The relative frequency of M&A disputes is quite volatile, and seems to depend to a large extent on the performance of the M&A market in general and the types of parties to a transaction in particular.

According to statistics published by the Vienna International Arbitral Centre (VIAC), disputes arising out of share purchase agreements in the context of M&A transactions amounted to 6 per cent in both 2016[2] and 2015.[3] M&A disputes accounted for 17 per cent of all disputes administered by VIAC in 2014, only 2 per cent in 2013 and 14 per cent in 2012.[4] VIAC did not publish detailed figures on sale and purchase agreement (SPA) disputes for 2017 and 2018 but stated that arbitral proceedings relating to business ownership accounted for 14 per cent of VIAC administered cases in 2017[5] and 7 per cent in 2018.[6]

The transaction parties are another factor in determining the frequency of M&A disputes.
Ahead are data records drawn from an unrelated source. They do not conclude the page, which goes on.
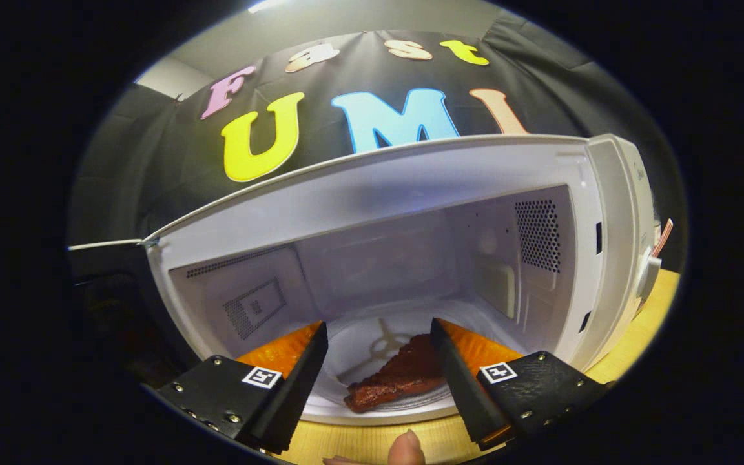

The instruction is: Open the microwave, put the food inside, and close the microwave door.

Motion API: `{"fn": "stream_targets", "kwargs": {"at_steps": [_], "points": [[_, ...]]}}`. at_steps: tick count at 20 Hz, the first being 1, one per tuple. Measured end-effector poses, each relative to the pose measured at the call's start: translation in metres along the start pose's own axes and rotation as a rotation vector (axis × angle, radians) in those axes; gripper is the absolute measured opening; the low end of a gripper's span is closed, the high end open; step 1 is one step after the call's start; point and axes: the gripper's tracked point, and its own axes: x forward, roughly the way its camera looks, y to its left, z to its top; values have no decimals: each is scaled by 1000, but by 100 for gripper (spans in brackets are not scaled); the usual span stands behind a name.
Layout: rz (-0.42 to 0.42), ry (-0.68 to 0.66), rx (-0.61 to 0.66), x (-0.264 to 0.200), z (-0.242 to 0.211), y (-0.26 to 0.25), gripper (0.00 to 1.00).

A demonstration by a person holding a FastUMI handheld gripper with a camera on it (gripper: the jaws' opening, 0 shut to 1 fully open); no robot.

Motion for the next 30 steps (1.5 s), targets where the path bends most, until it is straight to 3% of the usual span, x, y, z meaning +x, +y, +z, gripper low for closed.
{"fn": "stream_targets", "kwargs": {"at_steps": [7,16,19,23,25,28,30], "points": [[200,19,-77,-89,10,28,96],[356,-49,-141,-200,45,17,96],[454,-84,-127,-247,52,27,96],[653,-160,-103,-324,66,67,94],[719,-173,-81,-355,71,85,86],[784,-119,-22,-384,62,113,52],[888,-64,-22,-405,47,143,33]]}}
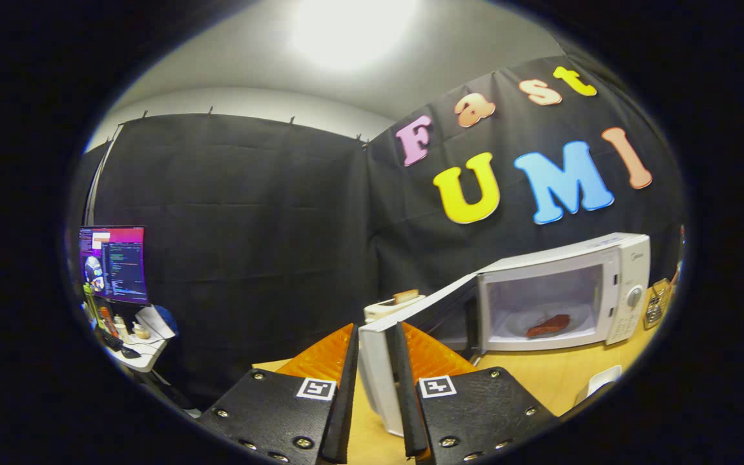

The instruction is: Open the microwave, put the food inside, and close the microwave door.

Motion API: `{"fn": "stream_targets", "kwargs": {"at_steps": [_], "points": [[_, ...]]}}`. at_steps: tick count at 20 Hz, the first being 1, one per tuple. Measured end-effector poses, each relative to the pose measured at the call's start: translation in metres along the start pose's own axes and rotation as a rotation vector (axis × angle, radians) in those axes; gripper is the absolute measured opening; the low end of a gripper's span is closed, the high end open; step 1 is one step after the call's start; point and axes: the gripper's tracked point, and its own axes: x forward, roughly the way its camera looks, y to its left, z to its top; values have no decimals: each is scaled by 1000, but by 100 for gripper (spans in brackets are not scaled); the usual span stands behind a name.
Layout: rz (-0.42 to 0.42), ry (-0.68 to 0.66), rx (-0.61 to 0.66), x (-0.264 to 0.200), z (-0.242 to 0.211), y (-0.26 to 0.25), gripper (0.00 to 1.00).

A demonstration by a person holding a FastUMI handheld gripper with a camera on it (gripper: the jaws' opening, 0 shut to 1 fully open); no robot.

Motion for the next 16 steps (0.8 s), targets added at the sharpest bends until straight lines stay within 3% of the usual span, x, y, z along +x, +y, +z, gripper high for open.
{"fn": "stream_targets", "kwargs": {"at_steps": [1,3,8,10,12,16], "points": [[6,20,-7,6,-7,10,33],[-38,52,-27,14,-25,10,1],[-88,189,3,53,-79,17,8],[-152,201,-38,59,-89,5,8],[-157,201,-66,63,-98,4,1],[-208,188,-154,43,-96,-11,2]]}}
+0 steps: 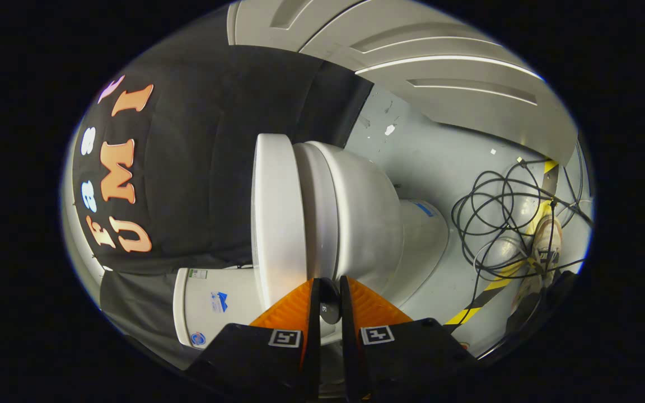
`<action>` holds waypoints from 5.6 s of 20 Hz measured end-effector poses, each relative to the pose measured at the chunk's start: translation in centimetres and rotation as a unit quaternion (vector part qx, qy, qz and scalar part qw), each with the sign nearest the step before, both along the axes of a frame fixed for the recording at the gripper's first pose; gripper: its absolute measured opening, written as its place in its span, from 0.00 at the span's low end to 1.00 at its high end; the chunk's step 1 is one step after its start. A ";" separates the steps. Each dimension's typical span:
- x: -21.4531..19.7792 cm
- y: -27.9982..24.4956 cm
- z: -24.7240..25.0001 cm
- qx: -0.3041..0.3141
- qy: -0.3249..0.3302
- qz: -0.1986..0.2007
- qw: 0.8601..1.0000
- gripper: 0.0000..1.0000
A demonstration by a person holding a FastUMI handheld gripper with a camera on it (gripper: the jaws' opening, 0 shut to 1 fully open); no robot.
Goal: Open the toilet lid.
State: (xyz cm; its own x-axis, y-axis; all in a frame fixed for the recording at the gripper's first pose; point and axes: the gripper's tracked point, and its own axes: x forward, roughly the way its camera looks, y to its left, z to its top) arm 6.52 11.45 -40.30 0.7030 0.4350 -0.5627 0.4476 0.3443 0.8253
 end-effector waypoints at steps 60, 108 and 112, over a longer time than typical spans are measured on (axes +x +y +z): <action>3.5 4.4 14.2 -0.284 -0.125 0.025 0.950 0.08; 4.0 37.8 30.0 -0.570 -0.342 0.207 0.718 0.08; 3.8 40.1 29.7 -0.568 -0.351 0.221 0.711 0.08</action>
State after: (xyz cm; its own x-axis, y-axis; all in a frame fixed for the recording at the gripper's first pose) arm 10.35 51.59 -10.64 0.9197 0.2456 -0.3064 -0.2965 0.9459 -0.1317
While in the case of professional investors of similar (significant) size, arbitration is often the very last resort and alternative dispute resolution mechanisms (such as business mediation or other forms of settlements) seem to be preferred, small-scale transaction parties tend to seek arbitral relief more frequently.
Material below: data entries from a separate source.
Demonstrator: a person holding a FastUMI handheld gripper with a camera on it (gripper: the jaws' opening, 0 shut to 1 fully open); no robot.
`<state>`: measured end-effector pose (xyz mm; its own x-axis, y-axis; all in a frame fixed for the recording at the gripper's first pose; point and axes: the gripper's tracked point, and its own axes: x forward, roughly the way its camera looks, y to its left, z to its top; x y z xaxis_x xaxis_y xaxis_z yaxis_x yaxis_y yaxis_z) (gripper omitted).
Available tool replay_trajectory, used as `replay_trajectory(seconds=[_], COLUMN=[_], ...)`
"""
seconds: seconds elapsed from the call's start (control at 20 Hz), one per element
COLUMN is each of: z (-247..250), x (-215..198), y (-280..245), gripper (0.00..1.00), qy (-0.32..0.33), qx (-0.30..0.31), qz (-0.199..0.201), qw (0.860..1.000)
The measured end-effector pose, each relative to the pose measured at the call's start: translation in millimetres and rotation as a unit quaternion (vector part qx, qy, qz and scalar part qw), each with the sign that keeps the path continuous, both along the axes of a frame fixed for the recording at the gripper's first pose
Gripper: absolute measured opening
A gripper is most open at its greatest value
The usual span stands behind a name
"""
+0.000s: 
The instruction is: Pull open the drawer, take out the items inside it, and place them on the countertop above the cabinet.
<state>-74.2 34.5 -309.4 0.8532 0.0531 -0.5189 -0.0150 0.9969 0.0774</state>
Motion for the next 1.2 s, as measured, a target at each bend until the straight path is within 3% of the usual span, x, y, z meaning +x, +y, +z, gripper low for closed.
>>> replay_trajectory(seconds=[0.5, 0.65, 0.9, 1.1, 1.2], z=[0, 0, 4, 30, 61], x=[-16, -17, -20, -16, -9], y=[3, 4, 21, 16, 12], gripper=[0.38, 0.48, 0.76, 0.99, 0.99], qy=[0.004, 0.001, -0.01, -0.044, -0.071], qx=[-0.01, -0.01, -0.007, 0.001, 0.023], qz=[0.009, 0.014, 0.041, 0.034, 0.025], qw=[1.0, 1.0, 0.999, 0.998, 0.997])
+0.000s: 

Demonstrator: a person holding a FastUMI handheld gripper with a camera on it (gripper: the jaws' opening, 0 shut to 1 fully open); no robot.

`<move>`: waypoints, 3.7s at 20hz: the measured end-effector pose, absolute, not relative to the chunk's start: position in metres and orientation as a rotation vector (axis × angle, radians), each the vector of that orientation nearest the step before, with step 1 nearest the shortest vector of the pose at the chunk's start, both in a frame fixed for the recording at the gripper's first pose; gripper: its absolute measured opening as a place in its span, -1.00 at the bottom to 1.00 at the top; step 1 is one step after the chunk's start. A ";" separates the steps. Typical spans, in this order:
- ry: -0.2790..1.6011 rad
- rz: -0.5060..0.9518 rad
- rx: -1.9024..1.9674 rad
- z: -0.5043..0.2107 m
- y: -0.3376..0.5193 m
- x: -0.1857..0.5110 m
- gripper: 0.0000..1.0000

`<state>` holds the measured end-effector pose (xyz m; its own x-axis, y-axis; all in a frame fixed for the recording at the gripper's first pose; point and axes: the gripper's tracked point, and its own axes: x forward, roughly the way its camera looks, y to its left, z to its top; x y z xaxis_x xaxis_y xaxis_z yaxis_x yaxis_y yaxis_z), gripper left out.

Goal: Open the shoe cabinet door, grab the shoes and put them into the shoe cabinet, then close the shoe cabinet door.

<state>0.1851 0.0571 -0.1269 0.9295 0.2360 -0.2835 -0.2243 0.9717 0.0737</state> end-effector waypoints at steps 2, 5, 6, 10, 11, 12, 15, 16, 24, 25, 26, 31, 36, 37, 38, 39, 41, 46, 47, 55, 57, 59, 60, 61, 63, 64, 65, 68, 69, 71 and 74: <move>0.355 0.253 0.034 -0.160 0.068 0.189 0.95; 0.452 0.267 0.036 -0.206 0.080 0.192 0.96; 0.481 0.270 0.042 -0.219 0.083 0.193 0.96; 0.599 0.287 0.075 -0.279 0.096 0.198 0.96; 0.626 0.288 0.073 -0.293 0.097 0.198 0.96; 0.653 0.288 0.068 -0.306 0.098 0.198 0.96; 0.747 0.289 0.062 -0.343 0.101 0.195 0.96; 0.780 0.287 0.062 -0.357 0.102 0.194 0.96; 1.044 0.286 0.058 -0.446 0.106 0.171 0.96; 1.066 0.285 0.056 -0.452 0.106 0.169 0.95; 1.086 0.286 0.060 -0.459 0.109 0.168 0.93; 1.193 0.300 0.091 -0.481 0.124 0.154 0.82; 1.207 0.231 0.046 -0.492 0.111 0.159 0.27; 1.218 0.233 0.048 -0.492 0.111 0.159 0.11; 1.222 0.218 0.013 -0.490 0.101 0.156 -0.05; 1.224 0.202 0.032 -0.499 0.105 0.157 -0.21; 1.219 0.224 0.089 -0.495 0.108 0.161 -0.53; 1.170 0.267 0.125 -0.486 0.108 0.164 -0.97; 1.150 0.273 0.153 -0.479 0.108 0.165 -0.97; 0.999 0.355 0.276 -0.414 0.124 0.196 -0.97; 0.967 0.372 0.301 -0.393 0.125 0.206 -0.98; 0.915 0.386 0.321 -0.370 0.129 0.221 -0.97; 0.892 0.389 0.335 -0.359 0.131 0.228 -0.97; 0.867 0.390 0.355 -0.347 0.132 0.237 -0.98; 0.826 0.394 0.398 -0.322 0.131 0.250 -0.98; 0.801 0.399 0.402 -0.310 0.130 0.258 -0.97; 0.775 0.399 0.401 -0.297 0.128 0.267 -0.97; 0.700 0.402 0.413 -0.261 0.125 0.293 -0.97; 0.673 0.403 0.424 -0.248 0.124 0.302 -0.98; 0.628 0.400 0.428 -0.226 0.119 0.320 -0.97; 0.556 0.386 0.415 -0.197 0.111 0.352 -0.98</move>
Form of dispute resolution

As the Austrian courts do not track statistics on the frequency of M&A disputes, the figures provided by VIAC described above cannot be compared with those for court proceedings. Therefore, any statements on the relative frequency of arbitration compared with litigation in the context of M&A disputes can only be based on market experience.
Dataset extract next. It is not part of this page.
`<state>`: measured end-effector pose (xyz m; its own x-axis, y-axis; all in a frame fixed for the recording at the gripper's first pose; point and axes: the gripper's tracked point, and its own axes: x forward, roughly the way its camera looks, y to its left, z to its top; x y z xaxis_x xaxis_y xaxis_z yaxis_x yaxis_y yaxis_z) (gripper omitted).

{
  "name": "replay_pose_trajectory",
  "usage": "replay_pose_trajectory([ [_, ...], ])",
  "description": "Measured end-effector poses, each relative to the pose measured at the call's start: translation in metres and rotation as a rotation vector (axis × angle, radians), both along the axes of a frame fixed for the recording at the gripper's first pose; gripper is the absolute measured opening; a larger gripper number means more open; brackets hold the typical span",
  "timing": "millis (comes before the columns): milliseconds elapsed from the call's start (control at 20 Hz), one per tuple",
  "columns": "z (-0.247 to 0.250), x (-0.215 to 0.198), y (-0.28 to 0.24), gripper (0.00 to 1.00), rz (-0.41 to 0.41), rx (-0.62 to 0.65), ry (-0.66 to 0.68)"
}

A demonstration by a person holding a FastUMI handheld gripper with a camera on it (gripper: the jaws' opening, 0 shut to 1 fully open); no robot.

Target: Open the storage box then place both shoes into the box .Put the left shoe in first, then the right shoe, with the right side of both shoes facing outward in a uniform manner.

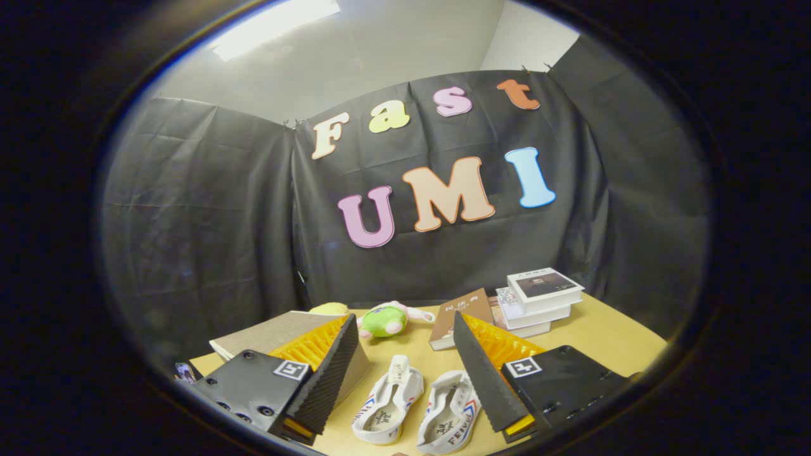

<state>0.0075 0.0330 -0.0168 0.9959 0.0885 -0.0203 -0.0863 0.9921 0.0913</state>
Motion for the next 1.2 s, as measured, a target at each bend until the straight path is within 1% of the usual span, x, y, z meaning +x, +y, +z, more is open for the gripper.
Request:
replay_pose_trajectory([
  [150, -0.005, 0.002, -0.002, 1.0, -0.006, 0.015, 0.008],
  [300, -0.008, 0.005, -0.007, 1.0, -0.045, 0.053, -0.012],
  [400, -0.019, 0.005, -0.004, 1.0, -0.061, 0.115, -0.022],
  [500, -0.033, 0.004, 0.009, 1.0, -0.042, 0.231, 0.0],
  [700, -0.068, 0.01, 0.029, 1.0, 0.01, 0.576, 0.104],
  [750, -0.076, 0.011, 0.032, 1.0, 0.019, 0.646, 0.133],
  [900, -0.099, 0.014, 0.046, 1.0, 0.034, 0.768, 0.191],
  [1200, -0.133, 0.001, 0.102, 1.0, 0.101, 0.972, 0.303],
])
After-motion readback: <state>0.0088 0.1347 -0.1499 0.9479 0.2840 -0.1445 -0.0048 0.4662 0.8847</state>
It is standard market practice in international and large-scale M&A transactions to agree on arbitration clauses.[7] Often, confidentiality aspects and the possibility of choosing a tribunal with experience in international business dealings and knowledge of the underlying economic implications are viewed as the main advantages compared with court litigation.[8] In addition, when considering that M&A transactions are increasingly cross-border, parties may find it useful to agree on the governing language of the arbitration. Finally, recognition and enforcement of arbitral awards under the New York Convention[9] is a strong ‘selling point’ for arbitration over litigation in an international context.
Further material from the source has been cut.